Ma mentre il primo, la scorsa primavera, era stato individuato in una sala Bingo a Roma (LEGGI), lui era invece riuscito a sottrarsi ancora per qualche mese. Non si sarebbe mai allontanato dalla provincia, potendo contare su una serie di contatti e relazioni che gli hanno consentito di sottrarsi alla cattura. Fino all’alba di mercoledì.

E quindi torniamo alla sua frase: “Cu sa cantau?”. Sì, perché Giuseppe Mancuso era sicuro del posto scelto: un paese tranquillo, quasi anonimo (in senso buono s’intende) verrebbe da dire, con poco movimento di auto e passanti. Ed è stato proprio questo l’errore che il 30enne ha commesso e che, di fatto, gli ha spalancato nuovamente le porte del carcere. In un piccolo borgo anche la più impercettibile anomalia non passa inosservata. E di anomalie, in questo senso, ce ne sono state almeno tre: la prima un insistente viavai di autovetture mai viste in paese che sostavano nei pressi dell’abitazione-rifugio; la presenza assidua di persone non del luogo, tra cui alcune ragazze straniere che sono state notate entrare nello stabile; la luce costantemente accesa in quei locali che fino a poco tempo prima erano rimasti praticamente al buio.

Se tre indizi fanno una prova, allora i carabinieri, che hanno dimostrato ottimo acume investigativo, ce l’avevano in pugno. E così, la macchina investigativa si è messa rapidamente in moto con appostamenti discreti, costanti che col passare del tempo hanno fugato ogni dubbio residuo. Giuseppe Mancuso si trovava in quell’appartamento, ormai vi era la certezza pressoché assoluta.
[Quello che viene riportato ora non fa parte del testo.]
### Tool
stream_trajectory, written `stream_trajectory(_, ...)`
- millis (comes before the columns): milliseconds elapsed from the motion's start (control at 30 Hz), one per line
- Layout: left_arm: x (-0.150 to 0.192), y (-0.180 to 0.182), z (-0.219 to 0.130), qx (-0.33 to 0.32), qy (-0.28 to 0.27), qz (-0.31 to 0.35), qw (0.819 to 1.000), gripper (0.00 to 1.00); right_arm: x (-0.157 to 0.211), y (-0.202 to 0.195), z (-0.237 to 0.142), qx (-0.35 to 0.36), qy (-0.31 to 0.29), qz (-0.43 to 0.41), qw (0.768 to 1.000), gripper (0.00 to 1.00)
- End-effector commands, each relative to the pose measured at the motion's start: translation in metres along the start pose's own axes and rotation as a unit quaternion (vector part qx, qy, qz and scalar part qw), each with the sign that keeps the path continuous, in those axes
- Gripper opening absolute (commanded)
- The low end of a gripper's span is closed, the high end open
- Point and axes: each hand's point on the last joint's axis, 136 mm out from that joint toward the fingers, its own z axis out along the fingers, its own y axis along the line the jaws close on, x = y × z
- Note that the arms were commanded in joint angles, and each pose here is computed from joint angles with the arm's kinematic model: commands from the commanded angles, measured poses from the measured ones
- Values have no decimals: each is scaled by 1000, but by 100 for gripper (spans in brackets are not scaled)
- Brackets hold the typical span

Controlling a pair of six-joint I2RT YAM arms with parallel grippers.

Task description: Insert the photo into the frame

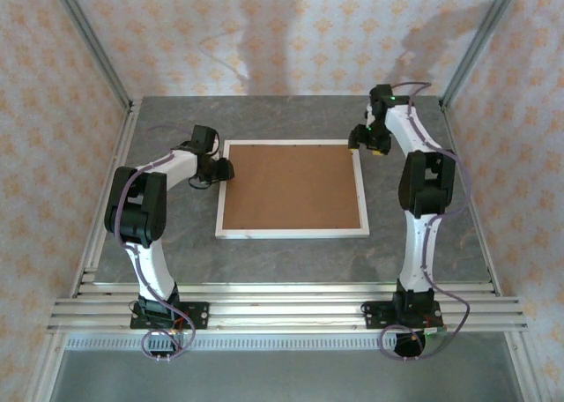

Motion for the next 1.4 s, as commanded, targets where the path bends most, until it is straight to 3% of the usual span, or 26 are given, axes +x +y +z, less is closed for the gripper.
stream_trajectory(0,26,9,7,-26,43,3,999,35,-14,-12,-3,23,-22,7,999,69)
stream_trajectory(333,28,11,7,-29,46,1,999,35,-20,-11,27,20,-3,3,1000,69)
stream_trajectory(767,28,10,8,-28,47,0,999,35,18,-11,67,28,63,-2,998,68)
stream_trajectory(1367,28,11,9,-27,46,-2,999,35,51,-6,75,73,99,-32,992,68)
Intorno alle 4 di mercoledì mattina, ancor prima dell’alba, il dispositivo è stato attivato. Oltre una dozzina di carabinieri sono entrati in azione, senza far rumore è stato circondato l’edificio. Un manipolo si è fatto strada all’interno e il resto ormai è noto. “Cu sa cantau?”, domanderà il 30enne con già sul groppone due condanne, di cui una definitiva, per droga, non immaginando mai che quei carabinieri, lì, davanti a sé, di fatto, ce li ha portati proprio lui.